A deodorant is a substance applied to the body to prevent or mask body odor caused by bacterial breakdown of perspiration, such as that in the armpits, groin, or feet. There are two types of deodorant; aerosol (spray) and stick. A subclass of deodorants called antiperspirants prevents sweating itself, typically by blocking sweat glands. Antiperspirants are used on a wider range of body parts at any place where sweat would be inconvenient or unsafe. Other types of deodorant allow sweating but prevent bacterial action on sweat.

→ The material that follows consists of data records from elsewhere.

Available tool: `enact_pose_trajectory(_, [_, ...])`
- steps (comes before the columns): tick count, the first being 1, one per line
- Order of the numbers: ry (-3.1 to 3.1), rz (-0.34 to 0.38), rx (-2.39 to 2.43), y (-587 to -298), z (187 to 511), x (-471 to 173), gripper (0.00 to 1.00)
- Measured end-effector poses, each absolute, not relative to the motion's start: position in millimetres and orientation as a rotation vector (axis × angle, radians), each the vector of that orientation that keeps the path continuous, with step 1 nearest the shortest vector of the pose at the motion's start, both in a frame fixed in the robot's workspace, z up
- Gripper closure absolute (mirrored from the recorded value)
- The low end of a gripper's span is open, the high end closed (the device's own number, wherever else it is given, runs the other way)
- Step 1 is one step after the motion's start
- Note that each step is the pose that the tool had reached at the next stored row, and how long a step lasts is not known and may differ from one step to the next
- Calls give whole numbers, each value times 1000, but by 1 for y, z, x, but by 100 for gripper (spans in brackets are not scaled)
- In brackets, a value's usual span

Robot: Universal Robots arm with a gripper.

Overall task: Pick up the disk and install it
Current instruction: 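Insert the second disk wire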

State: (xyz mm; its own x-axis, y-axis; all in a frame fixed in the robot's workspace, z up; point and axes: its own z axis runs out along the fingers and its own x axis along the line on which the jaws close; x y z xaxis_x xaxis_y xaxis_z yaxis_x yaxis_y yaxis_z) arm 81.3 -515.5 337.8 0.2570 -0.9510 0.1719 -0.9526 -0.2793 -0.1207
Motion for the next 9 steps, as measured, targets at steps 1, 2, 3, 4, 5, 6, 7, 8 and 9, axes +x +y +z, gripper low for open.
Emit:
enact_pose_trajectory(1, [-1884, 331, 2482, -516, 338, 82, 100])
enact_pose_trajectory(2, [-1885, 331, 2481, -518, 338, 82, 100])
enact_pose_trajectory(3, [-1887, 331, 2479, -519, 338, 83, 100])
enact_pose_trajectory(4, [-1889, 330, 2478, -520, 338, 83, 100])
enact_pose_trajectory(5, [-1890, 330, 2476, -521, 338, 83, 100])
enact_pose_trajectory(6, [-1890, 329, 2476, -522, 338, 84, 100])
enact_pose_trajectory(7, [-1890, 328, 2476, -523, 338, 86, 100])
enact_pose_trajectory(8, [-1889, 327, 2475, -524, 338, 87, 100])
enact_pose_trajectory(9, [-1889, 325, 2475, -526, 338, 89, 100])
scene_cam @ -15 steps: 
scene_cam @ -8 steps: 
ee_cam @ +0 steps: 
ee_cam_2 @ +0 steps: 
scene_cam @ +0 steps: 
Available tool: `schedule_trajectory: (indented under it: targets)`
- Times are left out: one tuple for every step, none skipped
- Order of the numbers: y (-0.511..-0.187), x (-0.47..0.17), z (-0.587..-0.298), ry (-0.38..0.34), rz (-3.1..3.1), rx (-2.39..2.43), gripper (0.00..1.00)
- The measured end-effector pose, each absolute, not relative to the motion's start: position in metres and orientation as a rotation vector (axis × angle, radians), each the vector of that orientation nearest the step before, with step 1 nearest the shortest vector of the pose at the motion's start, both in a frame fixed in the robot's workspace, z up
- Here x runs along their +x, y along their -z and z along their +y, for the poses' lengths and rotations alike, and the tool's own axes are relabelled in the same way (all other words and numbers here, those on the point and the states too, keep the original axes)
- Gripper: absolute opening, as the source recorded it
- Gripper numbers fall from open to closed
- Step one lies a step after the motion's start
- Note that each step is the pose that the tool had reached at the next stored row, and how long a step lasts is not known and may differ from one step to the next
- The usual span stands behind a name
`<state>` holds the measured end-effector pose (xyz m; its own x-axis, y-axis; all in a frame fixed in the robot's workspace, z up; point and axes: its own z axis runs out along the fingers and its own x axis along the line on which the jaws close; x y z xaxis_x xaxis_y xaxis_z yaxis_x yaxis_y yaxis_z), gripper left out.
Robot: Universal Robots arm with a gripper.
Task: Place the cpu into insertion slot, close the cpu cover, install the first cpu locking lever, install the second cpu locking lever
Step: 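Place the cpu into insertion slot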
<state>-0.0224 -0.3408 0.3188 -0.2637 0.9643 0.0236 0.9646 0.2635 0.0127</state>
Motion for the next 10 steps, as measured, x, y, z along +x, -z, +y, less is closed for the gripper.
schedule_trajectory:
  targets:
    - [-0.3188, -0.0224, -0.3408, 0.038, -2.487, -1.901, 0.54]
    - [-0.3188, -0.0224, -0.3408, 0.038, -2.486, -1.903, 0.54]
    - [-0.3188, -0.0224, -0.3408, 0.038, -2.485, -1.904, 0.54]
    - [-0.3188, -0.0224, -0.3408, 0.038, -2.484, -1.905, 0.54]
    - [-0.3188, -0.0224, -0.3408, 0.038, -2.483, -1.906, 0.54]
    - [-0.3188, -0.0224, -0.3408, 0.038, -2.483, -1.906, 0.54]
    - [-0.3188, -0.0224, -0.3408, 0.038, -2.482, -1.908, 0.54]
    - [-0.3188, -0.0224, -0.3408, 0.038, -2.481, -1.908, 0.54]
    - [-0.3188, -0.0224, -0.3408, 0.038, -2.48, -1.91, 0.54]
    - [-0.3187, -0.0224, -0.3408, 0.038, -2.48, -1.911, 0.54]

The first commercial deodorant was introduced and patented in the late nineteenth century by Edna Murphey, an inventor in Philadelphia, Pennsylvania. The product was briefly withdrawn from the market in the US. The modern formulation of the antiperspirant was patented by Jules Montenier on January 28, 1941. This formulation was first found in "Stopette" deodorant spray, which Time magazine called "the best-selling deodorant of the early 1950s."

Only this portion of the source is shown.